Les réactions occidentales à l'agression russe a fini de convaincre les hésitants. S'il faut frapper fort c'est avec les Américains. Encore un succès du génial Poutine.
De toute façon, à échéance de 6 ou 7 ans, il va y avoir deux armées continentales plus puissantes que l'armée française en Pologne et en Allemagne ; et notre intérêt bien compris est de défendre notre ZEE en même temps que le plateau de Bohème.
Rédigé par : Catoneo | mardi 16 mai 2023 à 15:29
https://www.letemps.ch/monde/asie-oceanie/xian-xi-jinping-recoit-homologues-dasie-centrale-un-sommet-historique
Je conseille à Jégou de lire cet article et de considérer un instant ce que signifie le grand pôle mondial de développement économique que la Chine est en train de rassembler, et dont rien ne pourra empêcher le succès inscrit dans la nature géopolitique des choses.
L'Europe est condamnée à une décrépitude certaine, et au marasme économique permanenent, avec paupérisation des populations, perte d'identité par immigration massive (voulue et imposée par l'Amérique), si elle demeure dans cette soumission abjecte à son ennemi américain qui a organisé cette guerre en Ukraine uniquement pour désindustrialiser l'Europe, en lui interdisant d'être compétitive grâce aux matières premières russes, pour détruire son économie de manière telle que l'herbe ne repousse plus, et pour faire migrer les grandes entreprises allemandes outre Atlantique. Les grandes entreprises françaises on n'en parle même pas, il n'y en a plus. Elles ont déjà toutes été volées par des procédés de gangsters (exemple Alcatel Alstom), avec la complicité du pouvoir de Macron.

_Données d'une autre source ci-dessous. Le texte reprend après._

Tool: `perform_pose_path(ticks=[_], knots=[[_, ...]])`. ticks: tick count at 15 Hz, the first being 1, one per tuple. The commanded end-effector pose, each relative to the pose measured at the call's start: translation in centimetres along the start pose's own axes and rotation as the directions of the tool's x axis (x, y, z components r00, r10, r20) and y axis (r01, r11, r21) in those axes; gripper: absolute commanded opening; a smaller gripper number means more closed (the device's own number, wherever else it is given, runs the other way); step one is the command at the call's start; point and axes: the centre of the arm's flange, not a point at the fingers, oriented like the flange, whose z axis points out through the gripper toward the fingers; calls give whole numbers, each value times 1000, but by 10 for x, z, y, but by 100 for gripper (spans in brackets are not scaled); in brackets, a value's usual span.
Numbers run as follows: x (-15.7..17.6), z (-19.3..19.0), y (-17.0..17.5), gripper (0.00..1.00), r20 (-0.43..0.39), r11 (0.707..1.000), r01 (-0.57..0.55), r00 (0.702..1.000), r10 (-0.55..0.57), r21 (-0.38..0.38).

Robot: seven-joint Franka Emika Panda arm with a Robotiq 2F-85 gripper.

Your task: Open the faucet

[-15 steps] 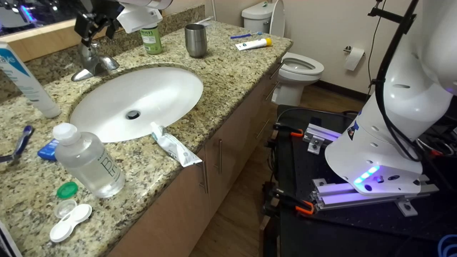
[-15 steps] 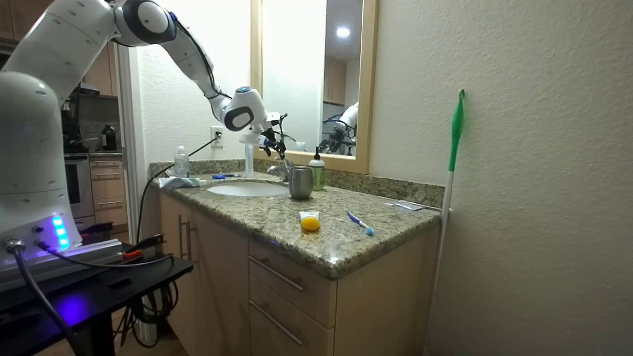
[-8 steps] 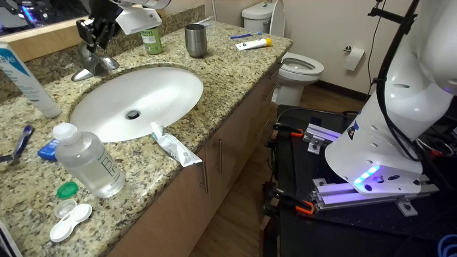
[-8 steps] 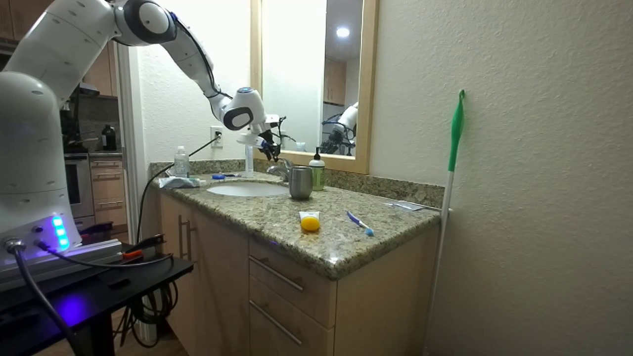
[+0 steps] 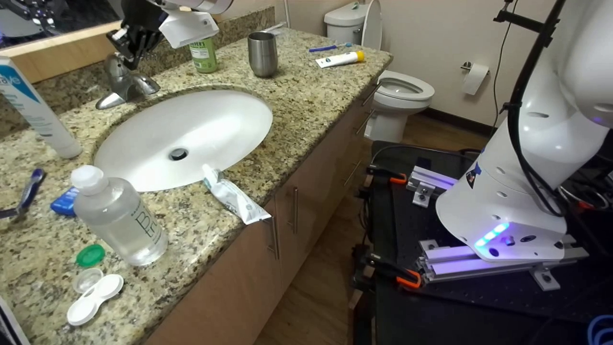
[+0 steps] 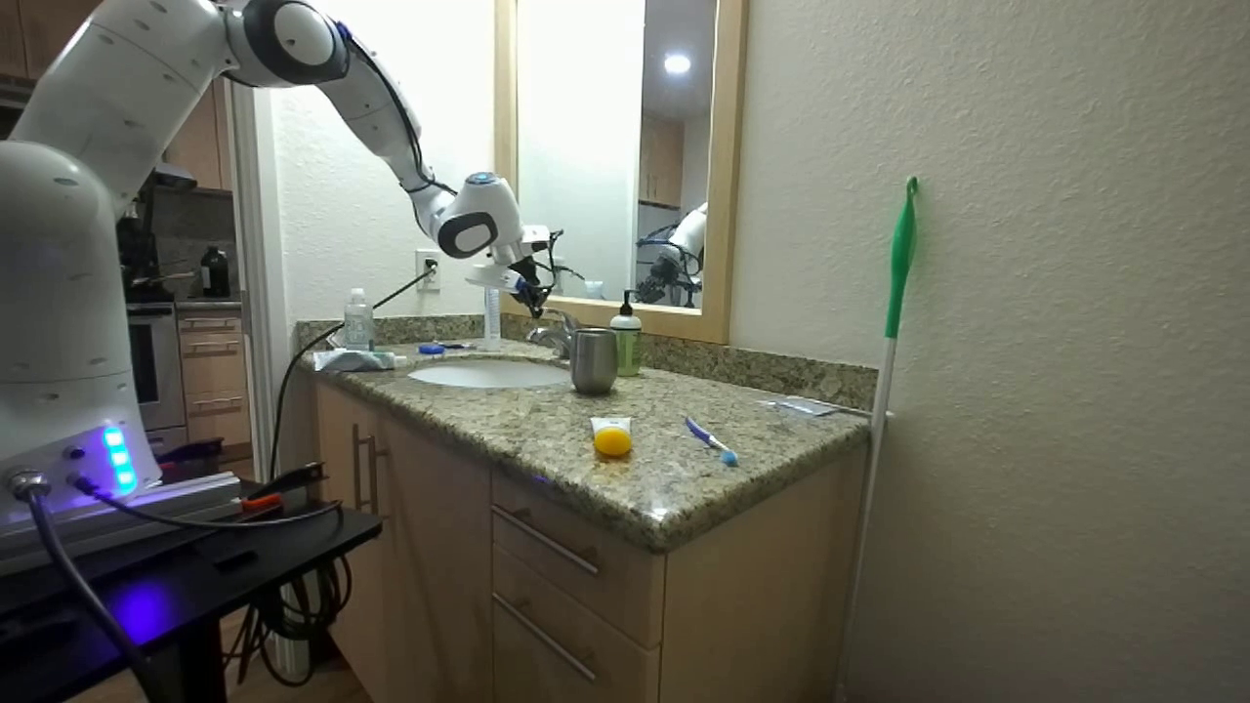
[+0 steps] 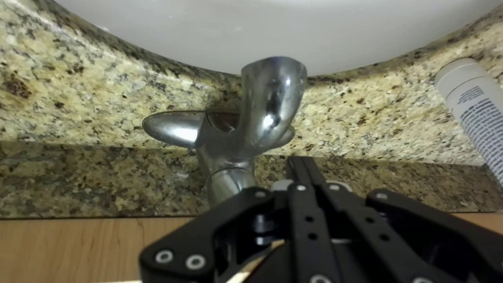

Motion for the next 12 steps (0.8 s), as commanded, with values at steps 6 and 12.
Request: perform_pose_path(ticks=[6, 12], knots=[[35, -86, -32, 26, -293, 982, 151, 939, -178, -114], [20, -75, -4, 62, 16, 1000, 4, 1000, -4, 30]])
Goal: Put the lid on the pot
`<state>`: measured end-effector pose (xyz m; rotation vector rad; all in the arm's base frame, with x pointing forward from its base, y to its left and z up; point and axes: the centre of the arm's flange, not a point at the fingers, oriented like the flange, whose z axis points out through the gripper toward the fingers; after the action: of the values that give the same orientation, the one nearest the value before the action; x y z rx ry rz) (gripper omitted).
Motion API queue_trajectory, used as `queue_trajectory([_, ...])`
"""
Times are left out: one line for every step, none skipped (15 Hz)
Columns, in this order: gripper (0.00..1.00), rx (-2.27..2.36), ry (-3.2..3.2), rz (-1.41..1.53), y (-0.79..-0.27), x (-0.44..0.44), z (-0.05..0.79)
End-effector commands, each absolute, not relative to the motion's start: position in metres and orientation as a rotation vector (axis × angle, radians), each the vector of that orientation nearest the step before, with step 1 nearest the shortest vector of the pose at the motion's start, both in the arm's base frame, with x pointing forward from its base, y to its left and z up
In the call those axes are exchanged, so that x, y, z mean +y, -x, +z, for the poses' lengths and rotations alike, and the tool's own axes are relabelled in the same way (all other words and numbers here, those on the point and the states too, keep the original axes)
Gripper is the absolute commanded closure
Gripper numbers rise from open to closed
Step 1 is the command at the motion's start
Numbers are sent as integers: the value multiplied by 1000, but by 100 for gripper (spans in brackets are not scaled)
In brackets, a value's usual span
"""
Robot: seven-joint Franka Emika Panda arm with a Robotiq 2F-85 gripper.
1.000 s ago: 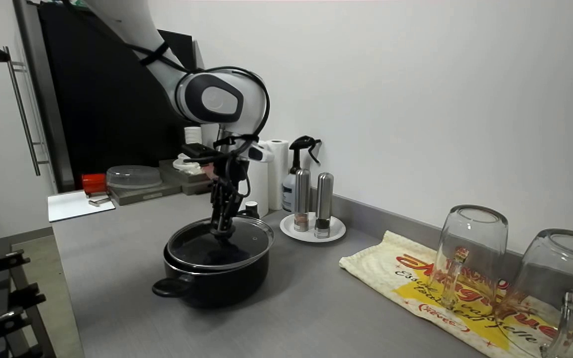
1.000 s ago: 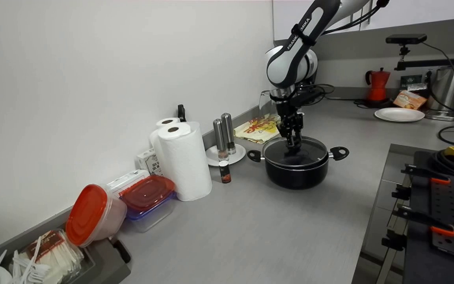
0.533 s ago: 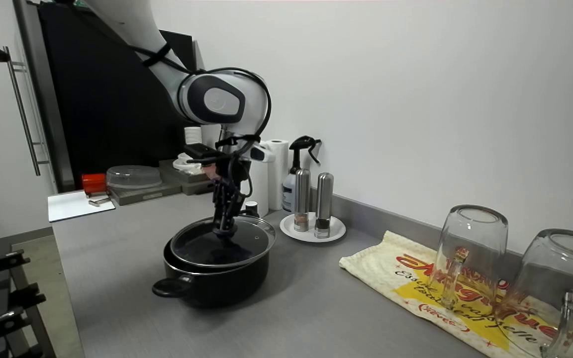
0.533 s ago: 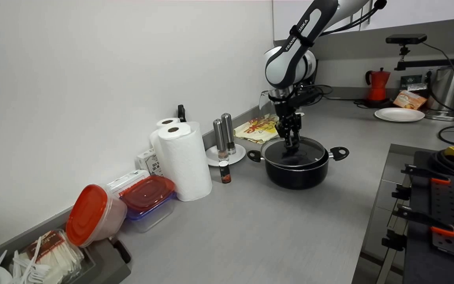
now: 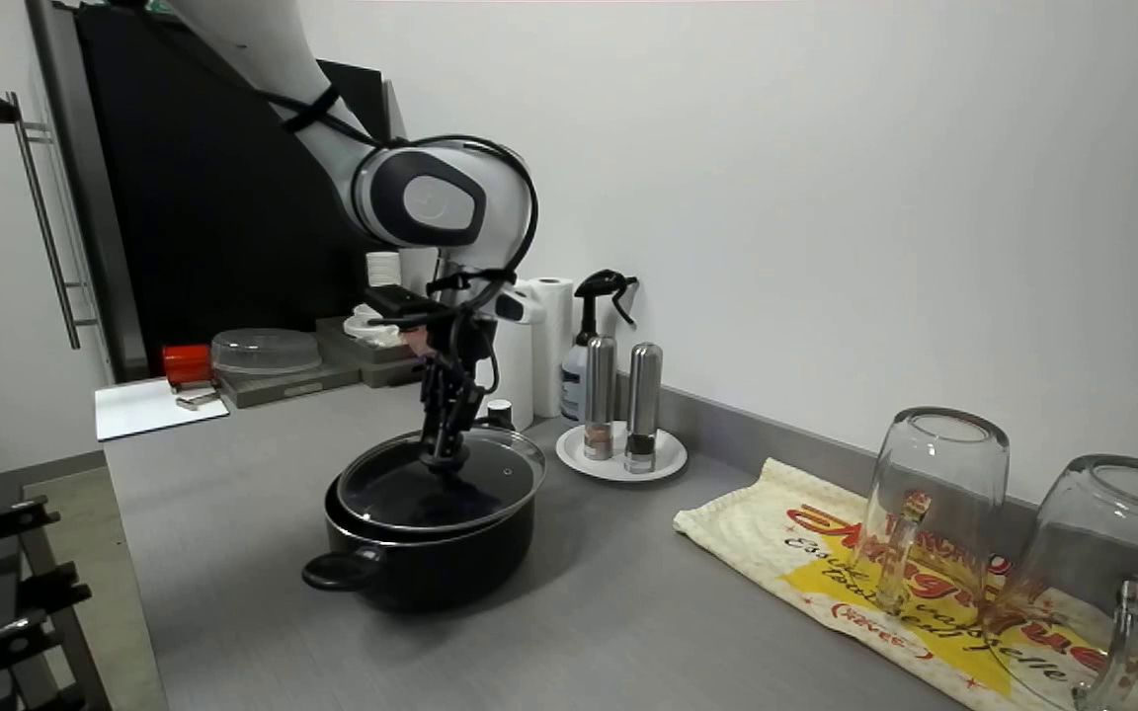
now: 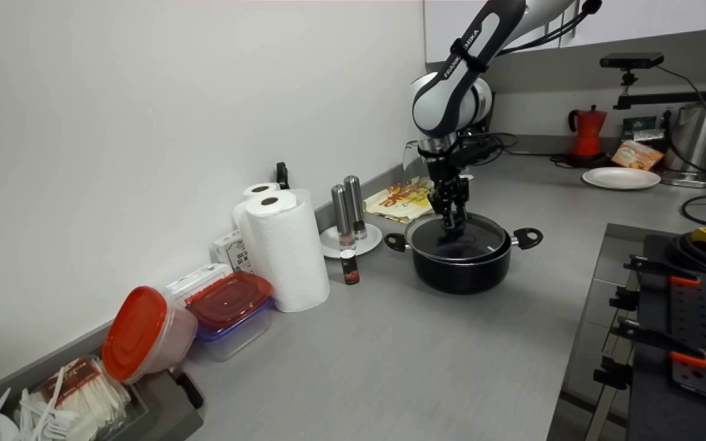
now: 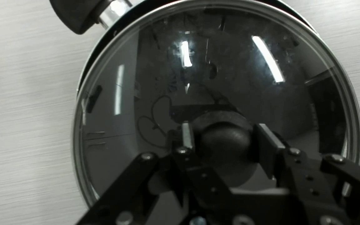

Il est bien évident que tant que l'Europe reste scotchée à son hégémon américain, parasitaire, qui la ruine et lui suce les derniers restes de vitalité dont elle dispose encore, elle est condamnée à mort.
Elle ne pourrait refleurir qu'en acceptant la proposition chinoise d'un grand espace de développement eurasiatique, tel qu'il existe depuis l'antiquité et qui a toujours été appelé la route de la soie, sans aucune connotation idéologique.